Тогда наступает новый фазис в жизни «складной души», все еще не верящей постигшему ее несчастию, все еще надеющейся и колеблющейся. Приходит она, например, в общественное собрание, где за одним столом ужинают пионеры, за другим — историографы. Подходит она к столу пионеров, — и вдруг все общество, как бы по данному знаку, смолкает. «Складная душа», однако ж, не робеет и начинает заигрывать; она как-нибудь усаживается бочком за общею трапезою (большею частию около того из пионеров, который подобрее) и изъявляет намерение рассказать несколько бесценных анекдотов из жизни знаменитейших историографов. Но никто не внимает, никто не улыбается; собеседники хранят упорнейшее молчание и нетерпеливо между собой переглядываются. Во рту у «складной души» делается скверно; в эту минуту она поцеловала бы ручку у того из пионеров, который бы хоть крошечку, хоть из жалости улыбнулся ей. Тщетно. Несколько времени «складная душа» продолжает ораторствовать, и новые, бесценные анекдоты один за другим льются из ее уст… И вдруг голос ее прерывается на половине анекдота. «Складная душа» понимает, «складная душа» чувствует. Неслышными шагами она ретируется от неприязненного ей стола и столь же неслышно, даже робко приближается к другому столу. И опять подсаживанье бочком, опять заигрыванье, опять анекдоты, но на сей раз уже из жизни пионеров — и опять гробовое молчание, прерываемое отрывистыми возгласами: «Водки! уксусу! горчицы!»

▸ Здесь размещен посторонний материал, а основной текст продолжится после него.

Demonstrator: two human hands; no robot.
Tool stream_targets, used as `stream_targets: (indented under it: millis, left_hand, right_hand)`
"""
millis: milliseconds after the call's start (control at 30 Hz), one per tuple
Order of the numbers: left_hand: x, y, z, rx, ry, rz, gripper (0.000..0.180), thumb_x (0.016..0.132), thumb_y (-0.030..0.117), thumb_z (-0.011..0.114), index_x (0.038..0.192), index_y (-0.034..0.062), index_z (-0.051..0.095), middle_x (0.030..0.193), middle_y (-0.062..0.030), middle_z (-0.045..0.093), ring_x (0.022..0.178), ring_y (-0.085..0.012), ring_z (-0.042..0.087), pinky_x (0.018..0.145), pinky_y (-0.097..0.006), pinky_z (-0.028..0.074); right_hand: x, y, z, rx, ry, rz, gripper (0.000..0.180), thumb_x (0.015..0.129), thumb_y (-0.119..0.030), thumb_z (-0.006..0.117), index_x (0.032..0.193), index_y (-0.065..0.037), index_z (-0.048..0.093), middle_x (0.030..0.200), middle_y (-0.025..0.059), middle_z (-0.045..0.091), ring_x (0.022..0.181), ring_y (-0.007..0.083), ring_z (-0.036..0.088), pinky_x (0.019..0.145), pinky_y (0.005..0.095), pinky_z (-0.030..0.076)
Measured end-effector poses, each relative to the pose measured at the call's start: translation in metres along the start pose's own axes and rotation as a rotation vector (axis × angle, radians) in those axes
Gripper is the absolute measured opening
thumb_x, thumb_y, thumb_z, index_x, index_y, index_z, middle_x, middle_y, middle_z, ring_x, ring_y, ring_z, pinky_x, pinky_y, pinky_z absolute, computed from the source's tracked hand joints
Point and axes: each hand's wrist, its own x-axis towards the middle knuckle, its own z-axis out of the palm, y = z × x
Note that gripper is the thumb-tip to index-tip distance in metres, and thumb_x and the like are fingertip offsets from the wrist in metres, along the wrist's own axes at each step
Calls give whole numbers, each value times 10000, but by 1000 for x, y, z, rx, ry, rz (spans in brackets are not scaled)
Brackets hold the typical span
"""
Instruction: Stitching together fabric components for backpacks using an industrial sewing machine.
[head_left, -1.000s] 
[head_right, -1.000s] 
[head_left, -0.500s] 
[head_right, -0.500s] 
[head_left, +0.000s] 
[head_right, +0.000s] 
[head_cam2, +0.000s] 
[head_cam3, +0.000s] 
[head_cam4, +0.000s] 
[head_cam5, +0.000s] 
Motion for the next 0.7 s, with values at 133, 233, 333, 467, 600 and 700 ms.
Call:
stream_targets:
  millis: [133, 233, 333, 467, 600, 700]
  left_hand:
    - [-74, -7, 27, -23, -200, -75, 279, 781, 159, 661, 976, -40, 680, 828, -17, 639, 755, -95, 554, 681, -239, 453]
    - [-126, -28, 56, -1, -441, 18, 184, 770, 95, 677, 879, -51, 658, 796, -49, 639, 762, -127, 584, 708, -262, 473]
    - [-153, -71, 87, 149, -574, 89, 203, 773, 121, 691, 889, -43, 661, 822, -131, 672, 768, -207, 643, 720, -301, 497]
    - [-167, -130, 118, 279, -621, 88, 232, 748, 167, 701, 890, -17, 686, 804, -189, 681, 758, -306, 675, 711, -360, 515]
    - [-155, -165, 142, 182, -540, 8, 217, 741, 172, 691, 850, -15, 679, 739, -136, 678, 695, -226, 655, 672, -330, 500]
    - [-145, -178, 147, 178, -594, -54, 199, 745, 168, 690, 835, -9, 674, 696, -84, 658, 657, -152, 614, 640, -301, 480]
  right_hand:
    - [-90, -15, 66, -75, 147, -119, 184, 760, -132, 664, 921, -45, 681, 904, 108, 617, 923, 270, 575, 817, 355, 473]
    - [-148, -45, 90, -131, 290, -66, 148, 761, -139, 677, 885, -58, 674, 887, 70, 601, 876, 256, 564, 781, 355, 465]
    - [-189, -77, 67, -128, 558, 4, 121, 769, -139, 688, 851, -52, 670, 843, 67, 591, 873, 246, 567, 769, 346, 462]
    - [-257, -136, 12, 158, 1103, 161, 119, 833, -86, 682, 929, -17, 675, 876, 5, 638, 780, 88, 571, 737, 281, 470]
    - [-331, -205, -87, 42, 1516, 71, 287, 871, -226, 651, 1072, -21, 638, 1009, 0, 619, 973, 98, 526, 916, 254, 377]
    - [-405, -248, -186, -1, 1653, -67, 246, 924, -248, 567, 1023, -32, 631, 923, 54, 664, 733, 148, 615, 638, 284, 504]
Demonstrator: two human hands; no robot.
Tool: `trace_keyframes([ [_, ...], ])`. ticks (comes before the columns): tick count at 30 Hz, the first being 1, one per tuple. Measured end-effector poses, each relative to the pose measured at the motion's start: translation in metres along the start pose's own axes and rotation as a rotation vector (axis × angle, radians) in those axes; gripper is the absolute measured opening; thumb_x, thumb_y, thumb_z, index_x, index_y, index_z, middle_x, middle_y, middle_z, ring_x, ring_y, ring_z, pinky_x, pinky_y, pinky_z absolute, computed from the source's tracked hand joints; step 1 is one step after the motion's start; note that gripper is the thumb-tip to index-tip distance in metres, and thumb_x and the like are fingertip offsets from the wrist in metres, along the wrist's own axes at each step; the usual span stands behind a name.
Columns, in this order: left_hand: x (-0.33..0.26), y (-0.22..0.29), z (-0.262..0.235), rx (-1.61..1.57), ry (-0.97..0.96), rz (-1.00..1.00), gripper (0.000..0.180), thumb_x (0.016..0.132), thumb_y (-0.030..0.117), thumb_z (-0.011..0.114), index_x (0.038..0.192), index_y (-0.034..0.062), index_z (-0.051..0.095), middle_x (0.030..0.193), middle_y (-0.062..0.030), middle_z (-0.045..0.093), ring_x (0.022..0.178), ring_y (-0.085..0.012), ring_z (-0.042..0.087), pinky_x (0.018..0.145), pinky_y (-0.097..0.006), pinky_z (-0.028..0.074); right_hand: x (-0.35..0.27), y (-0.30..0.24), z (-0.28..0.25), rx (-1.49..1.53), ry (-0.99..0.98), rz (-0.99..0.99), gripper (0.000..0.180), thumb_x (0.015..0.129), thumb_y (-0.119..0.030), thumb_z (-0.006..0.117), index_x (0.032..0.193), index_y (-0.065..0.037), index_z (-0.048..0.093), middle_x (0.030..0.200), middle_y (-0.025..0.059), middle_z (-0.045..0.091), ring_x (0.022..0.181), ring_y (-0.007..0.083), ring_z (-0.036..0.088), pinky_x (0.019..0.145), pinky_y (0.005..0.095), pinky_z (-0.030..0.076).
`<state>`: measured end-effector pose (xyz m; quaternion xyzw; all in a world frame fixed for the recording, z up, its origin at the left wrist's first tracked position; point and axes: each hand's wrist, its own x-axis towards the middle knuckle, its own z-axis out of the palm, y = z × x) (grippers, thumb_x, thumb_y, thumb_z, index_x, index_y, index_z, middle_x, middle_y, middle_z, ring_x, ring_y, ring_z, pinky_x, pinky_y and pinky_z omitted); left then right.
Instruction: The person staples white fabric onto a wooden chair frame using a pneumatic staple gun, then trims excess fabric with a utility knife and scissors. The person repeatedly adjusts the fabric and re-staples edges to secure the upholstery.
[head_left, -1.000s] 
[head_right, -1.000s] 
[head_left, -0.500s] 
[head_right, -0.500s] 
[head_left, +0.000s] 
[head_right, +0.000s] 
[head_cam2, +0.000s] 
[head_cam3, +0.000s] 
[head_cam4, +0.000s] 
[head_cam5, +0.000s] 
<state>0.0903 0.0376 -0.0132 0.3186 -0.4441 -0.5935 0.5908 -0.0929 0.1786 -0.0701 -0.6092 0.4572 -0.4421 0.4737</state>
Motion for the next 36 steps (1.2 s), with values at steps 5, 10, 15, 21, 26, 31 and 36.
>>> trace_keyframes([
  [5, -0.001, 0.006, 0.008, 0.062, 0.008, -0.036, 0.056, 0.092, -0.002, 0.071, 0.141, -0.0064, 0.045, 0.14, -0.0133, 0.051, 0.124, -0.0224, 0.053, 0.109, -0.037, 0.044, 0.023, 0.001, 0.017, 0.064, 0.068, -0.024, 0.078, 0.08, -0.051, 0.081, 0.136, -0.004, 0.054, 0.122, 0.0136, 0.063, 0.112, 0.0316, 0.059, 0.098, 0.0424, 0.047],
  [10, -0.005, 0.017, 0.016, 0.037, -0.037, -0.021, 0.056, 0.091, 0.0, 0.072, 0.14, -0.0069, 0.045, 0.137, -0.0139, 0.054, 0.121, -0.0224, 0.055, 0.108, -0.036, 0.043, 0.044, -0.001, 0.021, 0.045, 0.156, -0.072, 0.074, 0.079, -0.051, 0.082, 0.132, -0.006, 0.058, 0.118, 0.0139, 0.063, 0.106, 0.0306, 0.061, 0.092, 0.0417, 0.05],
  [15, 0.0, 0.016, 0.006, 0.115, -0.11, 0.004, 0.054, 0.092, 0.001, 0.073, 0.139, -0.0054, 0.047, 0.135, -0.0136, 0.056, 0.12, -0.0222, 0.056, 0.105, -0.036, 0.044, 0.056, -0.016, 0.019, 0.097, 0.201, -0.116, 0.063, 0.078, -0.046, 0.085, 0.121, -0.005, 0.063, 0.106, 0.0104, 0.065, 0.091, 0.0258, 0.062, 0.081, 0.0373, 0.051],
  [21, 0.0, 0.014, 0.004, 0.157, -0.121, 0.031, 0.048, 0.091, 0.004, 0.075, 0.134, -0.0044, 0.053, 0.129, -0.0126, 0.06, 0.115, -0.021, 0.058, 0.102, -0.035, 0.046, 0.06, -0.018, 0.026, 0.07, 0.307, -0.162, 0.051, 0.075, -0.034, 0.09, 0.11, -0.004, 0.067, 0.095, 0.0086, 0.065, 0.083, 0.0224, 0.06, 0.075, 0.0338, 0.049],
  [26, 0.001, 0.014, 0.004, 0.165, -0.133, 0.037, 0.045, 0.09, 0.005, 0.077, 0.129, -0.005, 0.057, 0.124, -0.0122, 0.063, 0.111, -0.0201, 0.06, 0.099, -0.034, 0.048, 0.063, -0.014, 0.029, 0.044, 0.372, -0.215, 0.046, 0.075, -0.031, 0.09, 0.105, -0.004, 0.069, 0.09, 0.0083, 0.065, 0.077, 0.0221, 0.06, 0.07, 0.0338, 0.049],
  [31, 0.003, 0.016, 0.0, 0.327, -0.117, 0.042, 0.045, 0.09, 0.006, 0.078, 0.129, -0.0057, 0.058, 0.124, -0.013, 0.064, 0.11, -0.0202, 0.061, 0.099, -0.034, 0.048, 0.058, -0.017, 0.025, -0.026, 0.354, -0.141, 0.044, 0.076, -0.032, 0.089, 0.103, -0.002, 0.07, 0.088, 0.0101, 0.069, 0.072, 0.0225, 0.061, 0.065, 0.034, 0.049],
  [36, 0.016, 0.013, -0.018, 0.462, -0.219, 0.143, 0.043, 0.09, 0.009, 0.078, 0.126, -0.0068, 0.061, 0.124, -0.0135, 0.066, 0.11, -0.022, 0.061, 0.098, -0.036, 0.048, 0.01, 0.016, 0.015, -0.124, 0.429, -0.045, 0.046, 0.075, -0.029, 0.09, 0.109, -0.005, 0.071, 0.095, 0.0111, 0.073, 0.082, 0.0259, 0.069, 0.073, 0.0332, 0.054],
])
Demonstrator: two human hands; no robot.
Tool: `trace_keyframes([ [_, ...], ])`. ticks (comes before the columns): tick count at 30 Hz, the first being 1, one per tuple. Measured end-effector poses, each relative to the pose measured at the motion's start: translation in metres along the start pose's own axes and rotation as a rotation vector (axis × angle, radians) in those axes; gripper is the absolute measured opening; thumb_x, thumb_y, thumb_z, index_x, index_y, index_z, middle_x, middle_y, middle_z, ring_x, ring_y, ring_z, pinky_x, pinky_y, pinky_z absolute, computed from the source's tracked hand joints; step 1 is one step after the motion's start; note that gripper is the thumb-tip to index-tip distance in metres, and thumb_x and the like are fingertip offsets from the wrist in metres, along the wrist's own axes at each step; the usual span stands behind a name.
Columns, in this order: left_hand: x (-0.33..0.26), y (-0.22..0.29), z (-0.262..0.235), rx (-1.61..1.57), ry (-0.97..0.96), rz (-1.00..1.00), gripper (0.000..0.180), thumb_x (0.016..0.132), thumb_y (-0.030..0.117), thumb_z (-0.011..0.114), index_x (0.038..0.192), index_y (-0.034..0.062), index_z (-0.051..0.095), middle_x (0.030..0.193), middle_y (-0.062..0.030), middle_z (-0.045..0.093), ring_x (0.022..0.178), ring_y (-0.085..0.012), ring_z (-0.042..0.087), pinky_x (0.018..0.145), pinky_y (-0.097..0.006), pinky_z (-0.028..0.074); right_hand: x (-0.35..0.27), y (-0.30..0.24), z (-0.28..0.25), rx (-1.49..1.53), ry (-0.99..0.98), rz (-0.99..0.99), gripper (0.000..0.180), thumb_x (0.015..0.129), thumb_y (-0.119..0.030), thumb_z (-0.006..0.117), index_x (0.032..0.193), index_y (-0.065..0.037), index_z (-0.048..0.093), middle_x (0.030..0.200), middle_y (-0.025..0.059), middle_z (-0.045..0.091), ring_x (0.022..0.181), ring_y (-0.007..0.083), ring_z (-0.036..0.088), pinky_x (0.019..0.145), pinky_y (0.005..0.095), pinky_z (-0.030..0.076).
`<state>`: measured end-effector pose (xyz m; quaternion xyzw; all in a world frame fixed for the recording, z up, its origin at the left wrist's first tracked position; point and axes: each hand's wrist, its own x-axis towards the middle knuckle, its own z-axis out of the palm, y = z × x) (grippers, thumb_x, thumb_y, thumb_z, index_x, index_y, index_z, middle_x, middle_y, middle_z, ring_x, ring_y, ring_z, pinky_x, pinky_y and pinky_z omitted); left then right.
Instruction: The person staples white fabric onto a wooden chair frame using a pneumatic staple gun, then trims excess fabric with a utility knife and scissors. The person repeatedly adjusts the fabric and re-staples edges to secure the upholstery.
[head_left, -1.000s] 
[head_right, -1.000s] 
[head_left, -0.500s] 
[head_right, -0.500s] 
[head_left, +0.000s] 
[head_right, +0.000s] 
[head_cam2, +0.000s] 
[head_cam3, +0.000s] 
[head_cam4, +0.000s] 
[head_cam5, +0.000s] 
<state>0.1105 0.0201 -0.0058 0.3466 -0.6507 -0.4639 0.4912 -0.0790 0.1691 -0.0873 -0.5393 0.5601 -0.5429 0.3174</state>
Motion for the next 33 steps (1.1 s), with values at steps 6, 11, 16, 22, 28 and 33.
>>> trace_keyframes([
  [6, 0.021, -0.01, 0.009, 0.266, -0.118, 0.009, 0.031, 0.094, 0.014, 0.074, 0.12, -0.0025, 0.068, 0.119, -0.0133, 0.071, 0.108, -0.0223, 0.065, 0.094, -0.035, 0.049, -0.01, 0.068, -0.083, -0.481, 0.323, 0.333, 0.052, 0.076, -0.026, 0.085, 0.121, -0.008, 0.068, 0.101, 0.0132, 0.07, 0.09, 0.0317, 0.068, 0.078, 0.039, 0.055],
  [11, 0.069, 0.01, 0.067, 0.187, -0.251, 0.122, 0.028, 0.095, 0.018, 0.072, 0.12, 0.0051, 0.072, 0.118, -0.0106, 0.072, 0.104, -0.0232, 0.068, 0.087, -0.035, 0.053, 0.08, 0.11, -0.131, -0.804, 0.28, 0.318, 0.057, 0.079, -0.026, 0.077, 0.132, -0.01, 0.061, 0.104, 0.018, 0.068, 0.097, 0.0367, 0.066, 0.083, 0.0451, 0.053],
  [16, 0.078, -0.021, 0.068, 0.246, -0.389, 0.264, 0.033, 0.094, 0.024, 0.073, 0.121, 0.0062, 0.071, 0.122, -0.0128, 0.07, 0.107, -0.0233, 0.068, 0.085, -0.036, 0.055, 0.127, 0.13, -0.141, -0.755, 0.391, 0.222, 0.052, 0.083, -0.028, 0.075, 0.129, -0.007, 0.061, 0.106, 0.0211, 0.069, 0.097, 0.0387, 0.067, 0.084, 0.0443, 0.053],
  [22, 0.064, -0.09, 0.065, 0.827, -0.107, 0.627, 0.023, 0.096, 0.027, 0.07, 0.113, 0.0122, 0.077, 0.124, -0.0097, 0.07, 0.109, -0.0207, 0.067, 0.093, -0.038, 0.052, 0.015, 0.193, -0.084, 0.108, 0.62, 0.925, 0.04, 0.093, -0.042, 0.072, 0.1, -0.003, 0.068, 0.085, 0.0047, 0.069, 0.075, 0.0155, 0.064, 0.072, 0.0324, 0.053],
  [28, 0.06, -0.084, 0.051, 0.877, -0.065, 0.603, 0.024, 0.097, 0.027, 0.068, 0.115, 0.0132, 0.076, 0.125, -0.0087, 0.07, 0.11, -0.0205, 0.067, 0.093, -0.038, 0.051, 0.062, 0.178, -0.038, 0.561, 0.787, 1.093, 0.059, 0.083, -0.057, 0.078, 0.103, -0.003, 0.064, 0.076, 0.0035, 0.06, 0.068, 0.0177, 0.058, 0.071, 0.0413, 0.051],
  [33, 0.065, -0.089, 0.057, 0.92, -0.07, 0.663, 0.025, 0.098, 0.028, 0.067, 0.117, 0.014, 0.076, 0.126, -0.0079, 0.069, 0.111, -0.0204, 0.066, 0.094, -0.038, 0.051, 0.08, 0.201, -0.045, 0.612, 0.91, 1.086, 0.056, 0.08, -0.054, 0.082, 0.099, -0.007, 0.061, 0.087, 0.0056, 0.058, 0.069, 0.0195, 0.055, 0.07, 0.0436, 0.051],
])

Кончается тем, что «складная душа» ужинает посредине залы, и ужинает одна-одинешенька.
Дети! прочтите внимательно настоящий правдивый рассказ, и всякий раз, как вас будет соблазнять легкое ремесло «складной души», представьте себе муки, которые ожидают этих несчастных в сем веке и в будущем! И, размыслив о сем, спешите, скорее спешите примкнуть или к историографам, сим пионерам прошедшего, или к пионерам, сим историографам будущего!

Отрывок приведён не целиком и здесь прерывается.